─── Collected material

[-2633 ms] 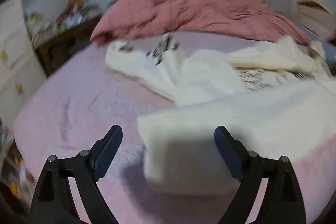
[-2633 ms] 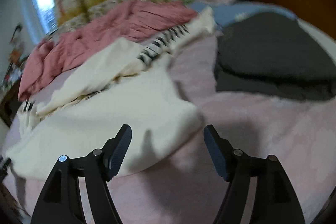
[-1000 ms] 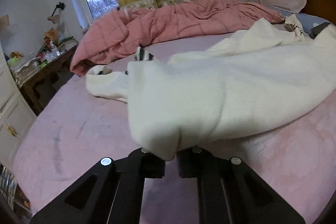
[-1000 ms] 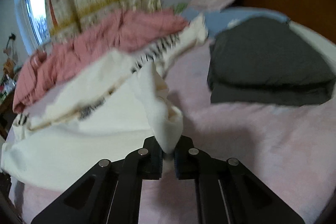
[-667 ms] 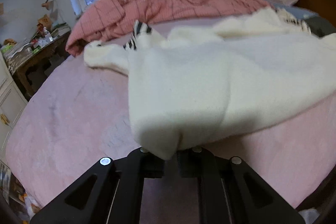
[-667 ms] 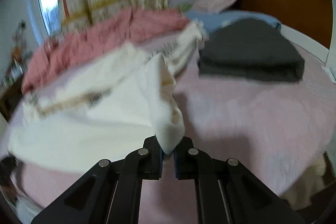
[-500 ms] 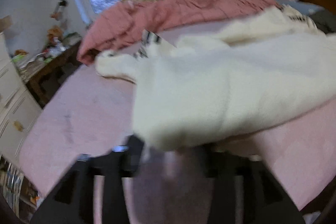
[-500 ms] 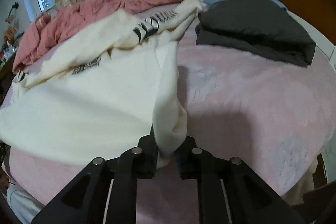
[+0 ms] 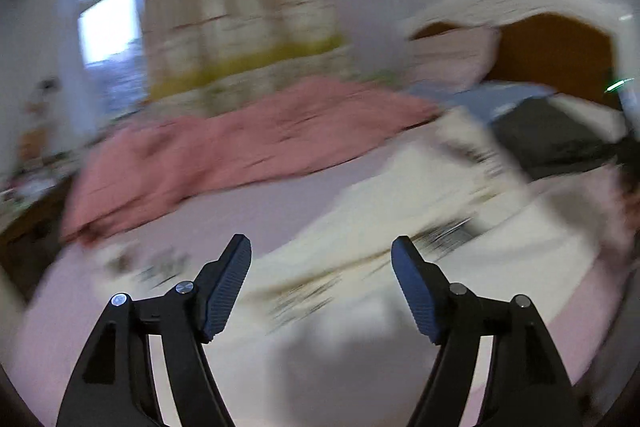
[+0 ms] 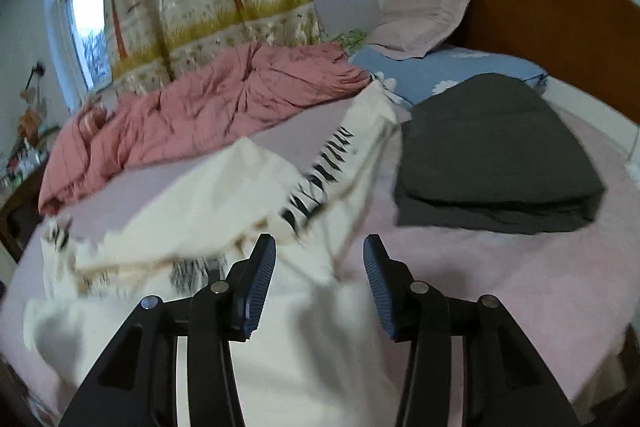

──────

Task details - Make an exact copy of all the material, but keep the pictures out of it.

Response to this exercise -
[-2633 ms] 
[-2633 ms] 
[-1000 ms] 
[-1000 ms] 
[-667 ms] 
[-667 ms] 
[-500 ms] 
[-500 ms] 
[+0 ms] 
[+0 ms] 

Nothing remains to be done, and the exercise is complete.